## The data

»»

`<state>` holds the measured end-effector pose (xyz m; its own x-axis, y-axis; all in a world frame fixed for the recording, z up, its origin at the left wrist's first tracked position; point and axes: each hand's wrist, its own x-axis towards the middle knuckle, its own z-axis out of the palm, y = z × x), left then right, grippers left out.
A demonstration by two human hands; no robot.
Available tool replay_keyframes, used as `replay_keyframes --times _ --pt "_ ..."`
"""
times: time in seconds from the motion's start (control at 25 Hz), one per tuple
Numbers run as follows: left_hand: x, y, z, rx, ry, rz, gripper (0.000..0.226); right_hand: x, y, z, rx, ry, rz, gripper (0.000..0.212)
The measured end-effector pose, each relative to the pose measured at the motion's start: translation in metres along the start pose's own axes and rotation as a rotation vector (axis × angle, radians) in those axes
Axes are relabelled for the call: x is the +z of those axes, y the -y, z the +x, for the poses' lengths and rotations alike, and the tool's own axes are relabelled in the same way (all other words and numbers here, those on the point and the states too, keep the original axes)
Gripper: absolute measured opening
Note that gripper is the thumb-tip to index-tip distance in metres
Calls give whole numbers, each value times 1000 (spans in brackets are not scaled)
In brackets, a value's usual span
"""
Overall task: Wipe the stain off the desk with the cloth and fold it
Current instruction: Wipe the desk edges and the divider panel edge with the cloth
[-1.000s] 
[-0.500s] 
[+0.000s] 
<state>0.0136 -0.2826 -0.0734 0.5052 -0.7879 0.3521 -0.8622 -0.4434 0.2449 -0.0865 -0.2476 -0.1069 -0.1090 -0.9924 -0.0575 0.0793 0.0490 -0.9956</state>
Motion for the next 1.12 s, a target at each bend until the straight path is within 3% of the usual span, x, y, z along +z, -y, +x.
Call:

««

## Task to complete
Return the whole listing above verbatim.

## Solution for this exercise
`<state>` holds the measured end-effector pose (xyz m; its own x-axis, y-axis; all in a world frame fixed for the recording, z up, its origin at the left wrist's first tracked position; point and axes: each hand's wrist, its own x-axis towards the middle knuckle, its own z-axis out of the palm, y = z × x), left then right, grippers left out.
A demonstration by two human hands; no robot.
Available tool replay_keyframes, used as `replay_keyframes --times _ --pt "_ ..."`
"""
times: time in seconds from the motion's start (control at 25 Hz), one per tuple
Numbers run as follows: left_hand: x, y, z, rx, ry, rz, gripper (0.000..0.226); right_hand: x, y, z, rx, ry, rz, gripper (0.000..0.212)
The measured end-effector pose, each relative to the pose measured at the motion's start: translation in metres along the start pose's own axes and rotation as a rotation vector (axis × angle, radians) in those axes
Axes are relabelled for the call: x is the +z of those axes, y the -y, z the +x, for the poses' lengths and rotations alike, and the tool's own axes are relabelled in the same way (all other words and numbers here, those on the point and the states too, keep the original axes)
Gripper: absolute measured opening
Note that gripper is the thumb-tip to index-tip distance in metres
Calls give whole numbers, each value times 1000 (spans in brackets are not scaled)
In brackets, a value's usual span
"""
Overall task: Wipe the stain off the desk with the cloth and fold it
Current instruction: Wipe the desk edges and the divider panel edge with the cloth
[-1.000s] 
[-0.500s] 
[+0.000s] 
<state>0.0136 -0.2826 -0.0734 0.5052 -0.7879 0.3521 -0.8622 -0.4434 0.2449 -0.0865 -0.2476 -0.1069 -0.1090 -0.9924 -0.0575 0.0793 0.0490 -0.9956</state>
Motion for the next 1.12 s, a target at each bend until the straight path is within 3% of the usual span, x, y, z along +z, -y, +x.
Call:

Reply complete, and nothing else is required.